La ecología como nueva Ilustración

Por Corine Pelluchon* PARÍS. Las ideas iluministas de racionalismo científico y dominio tecnológico nos han dejado al borde de un abismo. A menos que abracemos una nueva Ilustración una que ponga en el centro la ecología y la ética del cuidado, care no tendremos ...

Por Corine Pelluchon*

PARÍS.— Las ideas iluministas de racionalismo científico y dominio tecnológico nos han dejado al borde de un abismo. A menos que abracemos una nueva Ilustración (una que ponga en el centro la ecología y la ética del cuidado, care) no tendremos salvación.

La Ilustración que echó raíces en la Europa del siglo XVIII descartó las viejas normas y planteó la promesa de un futuro ilimitado. Los individuos se convencieron de que eran libres para hacerse cargo de sus destinos y emanciparse de las ataduras de la religión, la tradición y la naturaleza. La racionalidad iba a liberarlos del prejuicio y de la escasez, y daría paso a un nuevo mundo de paz, abundancia, igualdad y derechos humanos universales.

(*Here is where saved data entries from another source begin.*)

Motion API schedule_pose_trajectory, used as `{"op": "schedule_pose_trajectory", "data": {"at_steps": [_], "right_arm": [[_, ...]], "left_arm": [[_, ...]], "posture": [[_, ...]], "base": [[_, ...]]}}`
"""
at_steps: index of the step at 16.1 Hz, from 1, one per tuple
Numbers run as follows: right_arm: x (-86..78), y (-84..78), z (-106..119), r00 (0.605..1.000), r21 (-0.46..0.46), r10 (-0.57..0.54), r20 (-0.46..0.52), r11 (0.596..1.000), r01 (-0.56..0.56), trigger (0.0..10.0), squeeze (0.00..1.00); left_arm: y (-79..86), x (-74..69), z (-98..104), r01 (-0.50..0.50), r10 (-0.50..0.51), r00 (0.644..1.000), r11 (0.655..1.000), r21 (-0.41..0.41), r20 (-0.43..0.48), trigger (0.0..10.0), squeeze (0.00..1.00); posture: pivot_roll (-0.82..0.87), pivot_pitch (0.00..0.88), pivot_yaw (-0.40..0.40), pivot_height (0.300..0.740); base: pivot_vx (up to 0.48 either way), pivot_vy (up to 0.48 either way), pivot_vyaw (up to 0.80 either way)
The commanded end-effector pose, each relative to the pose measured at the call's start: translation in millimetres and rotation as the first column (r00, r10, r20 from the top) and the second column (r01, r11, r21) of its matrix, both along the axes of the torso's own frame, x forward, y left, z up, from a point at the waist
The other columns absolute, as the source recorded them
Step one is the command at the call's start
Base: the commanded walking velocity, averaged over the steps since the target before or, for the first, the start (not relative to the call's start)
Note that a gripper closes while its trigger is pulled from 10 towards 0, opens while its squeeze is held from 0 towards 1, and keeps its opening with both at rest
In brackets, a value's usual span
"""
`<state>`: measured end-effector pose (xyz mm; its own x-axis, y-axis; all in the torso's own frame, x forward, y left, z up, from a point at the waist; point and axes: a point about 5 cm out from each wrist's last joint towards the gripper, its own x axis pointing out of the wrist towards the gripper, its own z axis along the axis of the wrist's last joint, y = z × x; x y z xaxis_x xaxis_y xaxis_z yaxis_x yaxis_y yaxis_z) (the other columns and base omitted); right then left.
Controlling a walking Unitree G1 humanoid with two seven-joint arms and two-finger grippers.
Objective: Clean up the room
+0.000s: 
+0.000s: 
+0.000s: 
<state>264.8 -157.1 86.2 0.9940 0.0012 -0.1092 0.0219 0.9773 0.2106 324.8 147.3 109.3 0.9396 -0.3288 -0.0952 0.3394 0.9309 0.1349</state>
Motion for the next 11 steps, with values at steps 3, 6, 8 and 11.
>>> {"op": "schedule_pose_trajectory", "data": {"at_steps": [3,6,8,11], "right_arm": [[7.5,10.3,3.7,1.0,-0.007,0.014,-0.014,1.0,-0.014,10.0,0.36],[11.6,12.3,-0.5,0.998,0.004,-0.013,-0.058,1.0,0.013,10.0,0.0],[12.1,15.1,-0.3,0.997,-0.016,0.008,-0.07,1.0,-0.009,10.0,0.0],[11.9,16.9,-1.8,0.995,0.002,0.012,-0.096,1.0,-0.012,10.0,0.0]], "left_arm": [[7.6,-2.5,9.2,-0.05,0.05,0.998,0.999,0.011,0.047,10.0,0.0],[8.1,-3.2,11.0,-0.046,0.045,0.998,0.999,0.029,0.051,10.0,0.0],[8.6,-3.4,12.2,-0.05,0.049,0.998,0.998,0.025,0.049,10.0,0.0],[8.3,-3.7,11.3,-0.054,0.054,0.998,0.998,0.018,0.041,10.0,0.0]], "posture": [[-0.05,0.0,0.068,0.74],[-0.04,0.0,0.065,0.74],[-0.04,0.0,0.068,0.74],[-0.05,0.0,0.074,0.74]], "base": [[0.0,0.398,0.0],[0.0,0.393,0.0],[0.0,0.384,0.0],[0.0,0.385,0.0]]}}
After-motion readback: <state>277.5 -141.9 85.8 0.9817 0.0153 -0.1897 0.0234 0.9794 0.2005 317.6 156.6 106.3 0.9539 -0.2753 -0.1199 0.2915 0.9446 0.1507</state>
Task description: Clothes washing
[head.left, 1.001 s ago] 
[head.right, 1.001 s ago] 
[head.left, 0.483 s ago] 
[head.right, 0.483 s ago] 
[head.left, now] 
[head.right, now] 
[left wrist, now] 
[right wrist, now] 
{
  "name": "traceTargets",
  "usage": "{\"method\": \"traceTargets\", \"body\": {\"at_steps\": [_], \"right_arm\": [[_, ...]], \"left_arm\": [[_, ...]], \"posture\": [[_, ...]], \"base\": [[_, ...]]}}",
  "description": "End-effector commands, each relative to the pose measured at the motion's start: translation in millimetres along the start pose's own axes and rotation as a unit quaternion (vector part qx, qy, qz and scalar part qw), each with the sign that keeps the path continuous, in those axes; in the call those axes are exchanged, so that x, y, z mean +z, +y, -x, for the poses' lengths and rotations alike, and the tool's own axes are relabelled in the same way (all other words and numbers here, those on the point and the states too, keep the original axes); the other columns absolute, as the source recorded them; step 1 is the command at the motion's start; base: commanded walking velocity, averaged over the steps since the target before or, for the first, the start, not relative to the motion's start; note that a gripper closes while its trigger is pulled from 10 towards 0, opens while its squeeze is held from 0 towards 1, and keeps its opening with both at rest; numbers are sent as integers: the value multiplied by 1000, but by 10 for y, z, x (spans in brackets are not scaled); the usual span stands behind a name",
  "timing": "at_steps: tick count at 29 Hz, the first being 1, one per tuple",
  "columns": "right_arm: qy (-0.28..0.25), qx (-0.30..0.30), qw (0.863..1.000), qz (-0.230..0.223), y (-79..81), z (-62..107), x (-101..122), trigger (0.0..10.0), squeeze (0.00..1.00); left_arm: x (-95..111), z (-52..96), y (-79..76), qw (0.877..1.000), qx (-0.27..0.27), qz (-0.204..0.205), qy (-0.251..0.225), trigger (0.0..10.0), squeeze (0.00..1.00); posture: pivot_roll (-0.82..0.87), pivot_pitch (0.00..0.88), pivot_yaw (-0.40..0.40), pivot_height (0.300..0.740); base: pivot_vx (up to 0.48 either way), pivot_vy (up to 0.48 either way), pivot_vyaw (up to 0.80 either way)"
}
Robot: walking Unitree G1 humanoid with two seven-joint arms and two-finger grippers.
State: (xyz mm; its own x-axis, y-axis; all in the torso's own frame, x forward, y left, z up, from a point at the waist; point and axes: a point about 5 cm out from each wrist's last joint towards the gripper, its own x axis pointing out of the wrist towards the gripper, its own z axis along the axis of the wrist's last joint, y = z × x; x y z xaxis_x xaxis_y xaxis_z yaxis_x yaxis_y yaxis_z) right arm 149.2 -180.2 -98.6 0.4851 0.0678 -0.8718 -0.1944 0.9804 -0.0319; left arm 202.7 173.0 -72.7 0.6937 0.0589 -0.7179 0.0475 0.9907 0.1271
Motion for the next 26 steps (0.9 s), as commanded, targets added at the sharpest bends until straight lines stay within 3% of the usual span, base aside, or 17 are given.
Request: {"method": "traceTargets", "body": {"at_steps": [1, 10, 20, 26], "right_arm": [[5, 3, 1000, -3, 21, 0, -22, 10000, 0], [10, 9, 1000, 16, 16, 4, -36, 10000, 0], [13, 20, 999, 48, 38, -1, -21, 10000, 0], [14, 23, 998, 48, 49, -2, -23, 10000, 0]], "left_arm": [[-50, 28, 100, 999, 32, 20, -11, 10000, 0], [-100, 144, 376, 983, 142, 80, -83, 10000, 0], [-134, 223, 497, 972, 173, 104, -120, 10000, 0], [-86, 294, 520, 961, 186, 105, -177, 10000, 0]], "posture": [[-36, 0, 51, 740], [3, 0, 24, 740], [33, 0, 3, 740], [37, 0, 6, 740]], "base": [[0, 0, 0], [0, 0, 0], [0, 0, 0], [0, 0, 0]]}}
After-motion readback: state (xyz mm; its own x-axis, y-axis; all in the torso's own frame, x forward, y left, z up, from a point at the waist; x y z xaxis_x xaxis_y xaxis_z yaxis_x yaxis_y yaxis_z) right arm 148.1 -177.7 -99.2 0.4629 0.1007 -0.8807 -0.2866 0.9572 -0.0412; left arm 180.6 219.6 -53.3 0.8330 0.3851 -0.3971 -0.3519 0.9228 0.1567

La experiencia del siglo XX hace pensar que esa visión es profundamente defectuosa y responsable, hasta cierto punto, de un historial de deterioro medioambiental y asesinato a escala industrial.

La nueva Ilustración superará esta perspectiva dualista, mediante una profunda reconsideración de nuestros deberes morales hacia los animales y hacia las generaciones futuras y una transformación del modo en que habitamos la Tierra. En vez de pensarnos como algo separado de la naturaleza, debemos reconocer que estamos inmersos en ella, y que incluso las acciones más triviales tienen amplias consecuencias.

Lo que comemos, el lugar donde vivimos, la forma en que trabajamos; en todo dependemos de los ecosistemas y de los otros seres vivientes. La nueva Ilustración supone crear un nuevo contrato social que refleje la comprensión de esta dependencia, por ejemplo, poniendo el acento en la protección de la biosfera y en la justicia medioambiental para todas las personas y animales.

Comprender nuestra condición terrenal (la vulnerabilidad que nos vincula con los otros seres vivientes y con la naturaleza) tiene que ser un elemento central de la nueva Ilustración.

Según su etimología griega, la ecología encarna la racionalidad (logos) de nuestra morada (oikos) en la Tierra, que es siempre una cohabitación con otros. Por eso la ecología no puede reducirse a las cuestiones ambientales, sino que también tiene una dimensión social, que exige justicia en la distribución de los recursos y cambios en los modos de producción, y una dimensión existencial, ya que exige una profunda comprensión de nosotros mismos y de nuestro lugar en la naturaleza.

La ecología es incompatible con la explotación desenfrenada del mundo natural y con el hecho de no reconocer nuestra vulnerabilidad y finitud.

En concreto, la nueva Ilustración debe llevarnos a repensar la agricultura y el papel de los trabajadores en la creación de una sociedad más considerada. Desde la Ilustración, la idea convencional del progreso humano se ha reducido a la innovación tecnológica y la urbanización.

Hoy, es posible que la revolución moral que necesitamos comience en las aldeas o en los campos. Mientras muchos agricultores modernos cargan con el peso de las deudas, largas horas de trabajo y los efectos de prácticas insostenibles, otros se han liberado de este sistema y cultivan normas socioculturales nuevas.

La noción de cuidado incluye todo aquello que hacemos para mantener y cultivar el mundo (incluidas las actividades que transforman el paisaje rural y suburbano) de modo tal que podamos florecer en él. Mostrando un interés profundo por la naturaleza y por los otros, quienes practican la agricultura sostenible encarnan los valores sobre los que debe basarse la nueva Ilustración: humildad, convivialidad y solidaridad.

Estos agricultores (y quienes alimentan la esperanza de un mundo más considerado) son los creadores y la vanguardia de la nueva Ilustración. Necesitamos su creatividad para poder sobrevivir a lo que en opinión de muchos es una “policrisis” global (cambio climático, guerra, deudas en default, etc.) y aprender a vivir una buena vida en el siglo XXI.

*Profesora de Filosofía en la Université Gustave Eiffel.